ALFA-group / malware_challenge

[AdvML@KDD 2019] Robust Malware Detection Challenge
MIT License
17 stars 8 forks source link

How to get raw binary files for sleipnir-dataset #2

Closed vietvo89 closed 3 years ago

vietvo89 commented 3 years ago

Hello

How can I collect binary files for your dataset? I want to train my model based on your dataset but it requires raw binary files rather than extracted files.

Thanks

ash-aldujaili commented 3 years ago

Hi @vietvo89 ,

We created the corpus of malicious and benign PE files from VirusShare [3] and internet download sites. Due to license issues, unfortunately, we can not share these binary files and we have just shared the extracted features as you mentioned. If you are interested in binary files, then we suggest collecting them on your own.

Hope it helps.

Best,

vietvo89 commented 3 years ago

Hi @ash-aldujaili

I see your point and thank you for your reply. Just one more thing.
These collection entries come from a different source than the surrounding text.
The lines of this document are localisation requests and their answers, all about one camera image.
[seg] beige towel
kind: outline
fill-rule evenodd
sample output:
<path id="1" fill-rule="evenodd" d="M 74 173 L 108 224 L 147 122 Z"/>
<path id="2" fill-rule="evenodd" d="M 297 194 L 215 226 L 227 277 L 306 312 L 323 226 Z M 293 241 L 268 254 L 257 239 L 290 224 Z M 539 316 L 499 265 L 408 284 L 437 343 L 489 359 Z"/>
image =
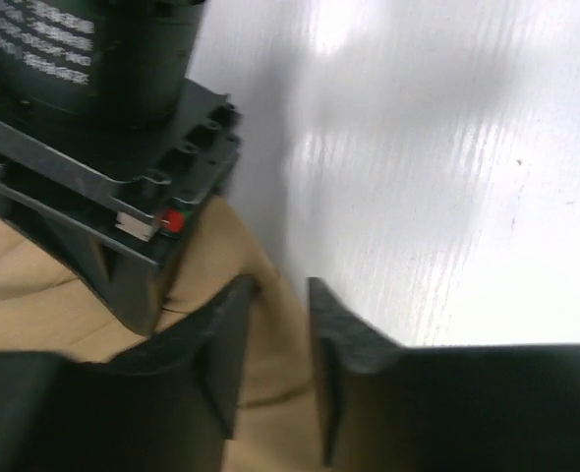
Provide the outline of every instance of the beige towel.
<path id="1" fill-rule="evenodd" d="M 195 311 L 240 273 L 253 274 L 262 292 L 251 309 L 237 438 L 228 445 L 225 470 L 320 470 L 306 314 L 221 199 L 202 215 L 160 325 Z M 0 349 L 51 350 L 103 361 L 141 340 L 68 270 L 0 222 Z"/>

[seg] bottle label
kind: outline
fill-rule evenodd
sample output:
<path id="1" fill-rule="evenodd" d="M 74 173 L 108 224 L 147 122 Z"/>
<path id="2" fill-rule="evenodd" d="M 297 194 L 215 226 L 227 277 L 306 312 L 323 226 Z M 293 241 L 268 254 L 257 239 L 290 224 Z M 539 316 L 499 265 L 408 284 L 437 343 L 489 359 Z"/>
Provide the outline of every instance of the bottle label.
<path id="1" fill-rule="evenodd" d="M 43 0 L 0 0 L 0 49 L 31 69 L 88 86 L 95 22 Z"/>

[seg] red button
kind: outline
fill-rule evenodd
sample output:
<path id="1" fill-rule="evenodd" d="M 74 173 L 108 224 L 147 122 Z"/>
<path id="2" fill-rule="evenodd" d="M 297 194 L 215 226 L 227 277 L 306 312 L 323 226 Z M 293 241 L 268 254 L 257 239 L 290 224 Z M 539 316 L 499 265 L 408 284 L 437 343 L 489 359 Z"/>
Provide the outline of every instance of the red button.
<path id="1" fill-rule="evenodd" d="M 171 208 L 165 212 L 161 222 L 166 231 L 180 233 L 185 227 L 185 214 Z"/>

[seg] black plastic holder
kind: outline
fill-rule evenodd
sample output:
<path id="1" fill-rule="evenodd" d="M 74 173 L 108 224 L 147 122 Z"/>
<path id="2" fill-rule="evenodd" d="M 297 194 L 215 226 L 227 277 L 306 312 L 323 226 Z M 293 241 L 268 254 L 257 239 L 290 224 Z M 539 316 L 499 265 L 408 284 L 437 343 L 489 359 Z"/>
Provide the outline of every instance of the black plastic holder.
<path id="1" fill-rule="evenodd" d="M 227 98 L 186 80 L 170 122 L 97 133 L 39 121 L 0 90 L 0 218 L 124 326 L 152 334 L 187 239 L 238 159 Z"/>
<path id="2" fill-rule="evenodd" d="M 405 348 L 319 279 L 310 308 L 333 470 L 580 471 L 580 346 Z"/>
<path id="3" fill-rule="evenodd" d="M 104 364 L 0 352 L 0 472 L 220 472 L 254 281 Z"/>

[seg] white surface
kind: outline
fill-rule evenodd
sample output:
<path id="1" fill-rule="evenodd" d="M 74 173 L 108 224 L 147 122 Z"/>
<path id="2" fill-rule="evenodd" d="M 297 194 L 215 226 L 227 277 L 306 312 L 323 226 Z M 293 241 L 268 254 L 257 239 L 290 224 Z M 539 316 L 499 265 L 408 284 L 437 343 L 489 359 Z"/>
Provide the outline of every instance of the white surface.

For the benign ones, have you gotten them from VirusShare or any specific download sites? I have sufficient malware samples and need more benign samples. I know VirusTotal (not VirusShare) can provide both of them but with enterprise access that costs a lot of money. I think it is inevitable but at this stage of my research, I am looking for a medium (around 10K files per type) dataset for demonstration and proposal first.

Thanks